▶ [THE PROBLEM]: Your output should be the lines of the data that follow, reproduced exactly from the first through the line bearing "Would you please".

(Extracted data entries)
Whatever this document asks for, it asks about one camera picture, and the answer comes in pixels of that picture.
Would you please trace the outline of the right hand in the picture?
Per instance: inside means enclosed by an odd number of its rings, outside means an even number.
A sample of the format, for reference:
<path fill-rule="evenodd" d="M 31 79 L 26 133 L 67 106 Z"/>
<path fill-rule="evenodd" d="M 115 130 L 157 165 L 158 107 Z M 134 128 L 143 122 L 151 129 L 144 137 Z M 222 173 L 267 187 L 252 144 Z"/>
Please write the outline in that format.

▶ [PROBLEM SOLUTION]:
Whatever this document asks for, it asks about one camera picture, and the answer comes in pixels of that picture.
Would you please trace the outline of the right hand in the picture?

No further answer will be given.